Entry 8: Understanding the Information User

Dempsey, Kathy. "The Key to Marketing Success." Information Outlook 14.8 (2010): 6-9. Library Lit & Inf Full Text. Web. 13 Feb. 2011. (Web source here)


It would seem to me that in almost all cases of promoting libraries, it’s necessary to present the library as a product with value, and consider library-goers less as “patrons” and more as “consumers.” In this report, Kathy Dempsey lays out what seems like a model advertising campaign for a large corporation, but actually can have real application in “advertising” libraries. It is a model based on conversation and feedback; know what the customer wants, and you will be able to deliver. It is a model by which businesses and corporations live by.

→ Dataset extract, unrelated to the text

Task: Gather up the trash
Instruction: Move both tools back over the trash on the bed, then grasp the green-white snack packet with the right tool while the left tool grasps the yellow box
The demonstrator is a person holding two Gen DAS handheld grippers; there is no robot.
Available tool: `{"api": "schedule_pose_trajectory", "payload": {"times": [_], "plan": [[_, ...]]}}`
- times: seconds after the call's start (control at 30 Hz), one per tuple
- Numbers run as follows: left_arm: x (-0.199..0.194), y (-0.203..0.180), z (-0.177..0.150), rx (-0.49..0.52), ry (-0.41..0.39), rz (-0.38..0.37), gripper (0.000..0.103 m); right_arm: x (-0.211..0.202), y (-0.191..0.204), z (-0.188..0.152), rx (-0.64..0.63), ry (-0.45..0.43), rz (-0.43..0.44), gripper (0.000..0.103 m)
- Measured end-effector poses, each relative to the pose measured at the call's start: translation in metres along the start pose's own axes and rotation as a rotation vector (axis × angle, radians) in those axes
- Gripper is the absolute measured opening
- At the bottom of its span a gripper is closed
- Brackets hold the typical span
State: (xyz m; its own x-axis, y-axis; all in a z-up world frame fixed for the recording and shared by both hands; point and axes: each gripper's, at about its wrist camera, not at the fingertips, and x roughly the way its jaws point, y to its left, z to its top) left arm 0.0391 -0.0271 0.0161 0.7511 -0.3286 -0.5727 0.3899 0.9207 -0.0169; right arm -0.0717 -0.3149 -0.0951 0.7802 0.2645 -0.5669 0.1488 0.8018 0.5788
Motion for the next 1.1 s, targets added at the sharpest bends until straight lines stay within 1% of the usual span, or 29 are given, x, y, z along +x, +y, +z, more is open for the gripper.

Even though a library’s end goal is not profit (not currency-wise, that is), that should not impede it from following the same advertising model as any profit venture. Businesses and corporations spend millions of dollars a year researching their target demographics, and so should a library spend the time getting to know how to cater to their patrons. Dempsey posits that the better one knows one’s demographic and how to “segment” them, the better served they are.

After reading this article for a while, I forgot that I was reading anything relating to a library and got the impression I was reading aimed at an entirely different group. But why should it be any different, really, between for-profit and non-profit organizations? The only problem I could see the non-profit encountering is in securing the initial funds for research into demographics of patrons and their needs and then being able to supply the tools needed by the patrons. But I suppose this is where initiatives for library awareness come in, don’t they?